[TASK PROMPT] Say how many lines of the listing below hold the string "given", and say nothing else.

☆ ☆ ☆ ☆

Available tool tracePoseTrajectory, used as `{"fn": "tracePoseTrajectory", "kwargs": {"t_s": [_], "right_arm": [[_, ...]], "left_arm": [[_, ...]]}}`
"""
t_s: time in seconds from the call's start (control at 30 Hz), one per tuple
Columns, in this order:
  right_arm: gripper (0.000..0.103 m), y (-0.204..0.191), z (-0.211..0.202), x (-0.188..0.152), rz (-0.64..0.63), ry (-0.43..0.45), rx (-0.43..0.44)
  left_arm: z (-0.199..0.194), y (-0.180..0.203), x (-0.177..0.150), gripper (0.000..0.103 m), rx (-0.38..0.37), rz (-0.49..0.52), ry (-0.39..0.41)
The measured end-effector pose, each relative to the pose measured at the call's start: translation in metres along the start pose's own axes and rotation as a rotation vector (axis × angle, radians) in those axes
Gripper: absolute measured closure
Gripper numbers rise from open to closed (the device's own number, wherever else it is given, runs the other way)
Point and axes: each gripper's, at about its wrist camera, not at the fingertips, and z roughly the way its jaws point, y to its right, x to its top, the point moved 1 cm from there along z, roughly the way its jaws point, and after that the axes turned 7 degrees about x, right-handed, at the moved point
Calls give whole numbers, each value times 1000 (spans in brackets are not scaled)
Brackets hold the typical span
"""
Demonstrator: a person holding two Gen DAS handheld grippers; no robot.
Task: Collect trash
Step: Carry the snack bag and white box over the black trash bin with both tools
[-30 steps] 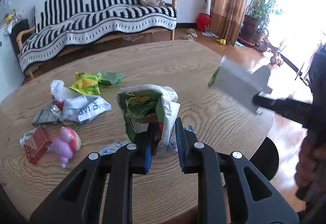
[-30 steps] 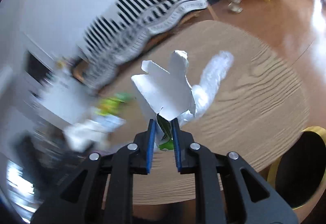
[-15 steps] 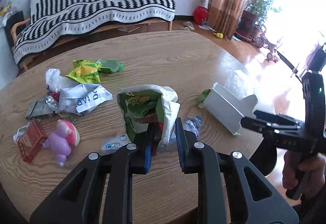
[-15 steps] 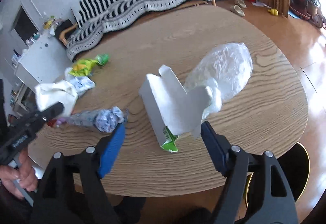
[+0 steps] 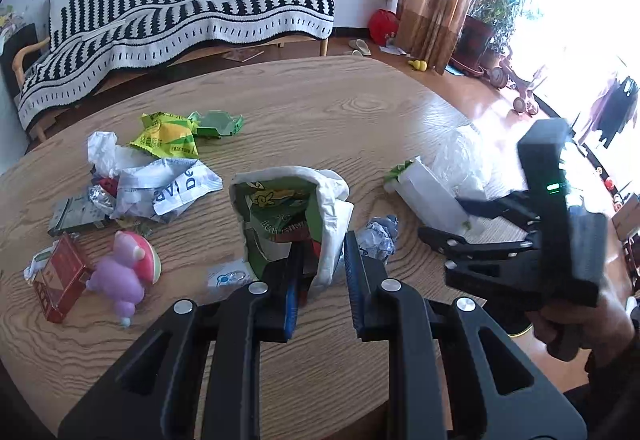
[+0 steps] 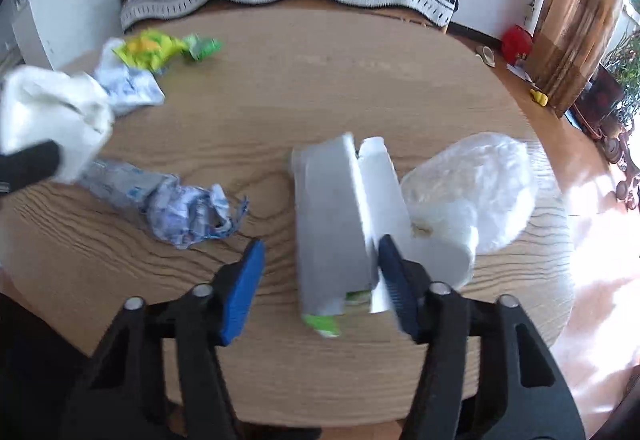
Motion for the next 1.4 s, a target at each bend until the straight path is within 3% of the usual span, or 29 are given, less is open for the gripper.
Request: {"fn": "tracePoseTrajectory", "kwargs": {"t_s": [0.17, 0.3, 0.4, 0.53, 0.7, 0.8, 0.9, 1.07, 1.4], "right_arm": [[70, -1, -26, 6, 37, 99, 29], [70, 21, -85, -1, 134, 238, 92], [70, 59, -135, -29, 235, 333, 96], [70, 119, -171, -79, 372, 373, 38], [70, 209, -171, -158, 618, 302, -26], [70, 246, -159, -203, 738, 242, -50], [70, 275, -139, -239, 825, 173, -57], [70, 295, -104, -268, 896, 91, -39], [69, 310, -87, -283, 941, 52, -19]], "left_arm": [[0, 5, -1, 83, -11, 3, -3], [1, 20, 1, 83, -32, 11, 5], [1, 52, 3, 83, -75, 51, 14], [-5, 120, 1, 83, -171, 134, 42], [-1, 238, -23, 83, -340, 290, 37], [25, 295, -45, 83, -441, 338, -48], [60, 341, -71, 83, -486, 404, -124], [119, 382, -101, 83, -464, 469, -234], [158, 394, -104, 83, -434, 462, -286]]}}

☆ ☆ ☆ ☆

[TASK ANSWER] 2